Transcribe the listing below verbatim, omitting pictures.

Segment Start: GIVEN DATA

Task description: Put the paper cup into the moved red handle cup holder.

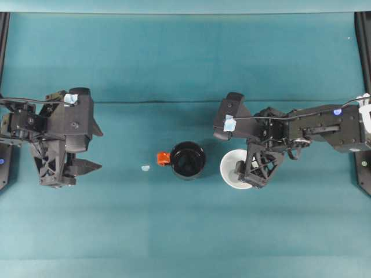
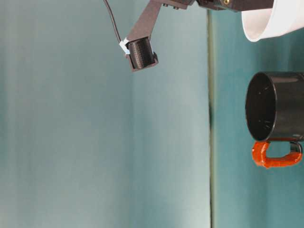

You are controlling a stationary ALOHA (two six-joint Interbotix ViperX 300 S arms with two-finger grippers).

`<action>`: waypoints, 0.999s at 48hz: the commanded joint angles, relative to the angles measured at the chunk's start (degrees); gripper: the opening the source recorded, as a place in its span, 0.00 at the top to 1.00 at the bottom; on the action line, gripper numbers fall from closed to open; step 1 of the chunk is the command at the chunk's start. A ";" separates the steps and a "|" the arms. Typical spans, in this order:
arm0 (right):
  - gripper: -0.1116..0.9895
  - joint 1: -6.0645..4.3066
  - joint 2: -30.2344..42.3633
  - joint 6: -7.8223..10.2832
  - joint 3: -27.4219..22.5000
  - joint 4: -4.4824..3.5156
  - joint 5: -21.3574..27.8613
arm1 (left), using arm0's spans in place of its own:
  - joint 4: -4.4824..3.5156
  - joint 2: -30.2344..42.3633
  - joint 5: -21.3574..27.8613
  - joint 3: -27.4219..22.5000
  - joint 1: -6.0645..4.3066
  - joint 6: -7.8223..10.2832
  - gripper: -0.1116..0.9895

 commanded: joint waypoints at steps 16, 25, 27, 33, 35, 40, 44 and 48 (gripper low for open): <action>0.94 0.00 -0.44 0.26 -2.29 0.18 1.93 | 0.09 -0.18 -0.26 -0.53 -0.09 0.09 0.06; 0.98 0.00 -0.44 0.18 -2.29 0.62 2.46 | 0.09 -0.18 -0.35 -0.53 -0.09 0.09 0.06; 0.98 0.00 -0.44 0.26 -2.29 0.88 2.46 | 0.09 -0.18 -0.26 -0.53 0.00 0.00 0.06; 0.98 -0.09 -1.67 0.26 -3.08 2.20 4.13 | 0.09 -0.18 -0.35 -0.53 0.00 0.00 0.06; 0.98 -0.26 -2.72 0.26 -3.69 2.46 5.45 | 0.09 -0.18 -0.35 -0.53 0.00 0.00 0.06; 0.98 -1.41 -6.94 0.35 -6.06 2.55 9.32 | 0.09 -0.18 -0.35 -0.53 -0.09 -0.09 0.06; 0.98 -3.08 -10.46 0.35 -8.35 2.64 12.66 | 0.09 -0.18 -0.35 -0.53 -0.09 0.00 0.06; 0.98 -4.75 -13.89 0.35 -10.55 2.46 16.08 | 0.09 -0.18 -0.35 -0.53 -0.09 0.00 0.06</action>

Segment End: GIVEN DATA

* ANSWER TO THIS PROBLEM *
Task description: Put the paper cup into the moved red handle cup holder.


You are controlling a stationary ALOHA (two six-joint Interbotix ViperX 300 S arms with two-finger grippers).

`<action>`: waypoints, 0.999s at 48hz: the commanded joint angles, relative to the angles measured at the chunk's start (degrees); gripper: the opening the source recorded, as a place in its span, 0.00 at the top to 1.00 at the bottom; on the action line, gripper numbers fall from closed to open; step 1 of the chunk is the command at the chunk's start. A ";" separates the steps and a "|" the arms. Typical spans, in this order:
arm0 (right):
  - gripper: -0.1116..0.9895
  - joint 1: -6.0645..4.3066
  - joint 2: -30.2344..42.3633
  - joint 6: -7.8223..10.2832
  - joint 3: -27.4219..22.5000
  - joint 4: -4.4824..3.5156
  - joint 5: -21.3574..27.8613
arm1 (left), using arm0's spans in place of its own:
  - joint 4: -4.4824..3.5156
  - joint 2: -30.2344..42.3633
  - joint 5: -21.3574..27.8613
  - joint 3: -27.4219..22.5000
  - joint 1: -6.0645..4.3066
  - joint 6: -7.8223..10.2832
  - gripper: -0.1116..0.9895

 commanded: joint waypoints at steps 16, 25, 27, 33, 35, 40, 44 and 48 (gripper low for open): <action>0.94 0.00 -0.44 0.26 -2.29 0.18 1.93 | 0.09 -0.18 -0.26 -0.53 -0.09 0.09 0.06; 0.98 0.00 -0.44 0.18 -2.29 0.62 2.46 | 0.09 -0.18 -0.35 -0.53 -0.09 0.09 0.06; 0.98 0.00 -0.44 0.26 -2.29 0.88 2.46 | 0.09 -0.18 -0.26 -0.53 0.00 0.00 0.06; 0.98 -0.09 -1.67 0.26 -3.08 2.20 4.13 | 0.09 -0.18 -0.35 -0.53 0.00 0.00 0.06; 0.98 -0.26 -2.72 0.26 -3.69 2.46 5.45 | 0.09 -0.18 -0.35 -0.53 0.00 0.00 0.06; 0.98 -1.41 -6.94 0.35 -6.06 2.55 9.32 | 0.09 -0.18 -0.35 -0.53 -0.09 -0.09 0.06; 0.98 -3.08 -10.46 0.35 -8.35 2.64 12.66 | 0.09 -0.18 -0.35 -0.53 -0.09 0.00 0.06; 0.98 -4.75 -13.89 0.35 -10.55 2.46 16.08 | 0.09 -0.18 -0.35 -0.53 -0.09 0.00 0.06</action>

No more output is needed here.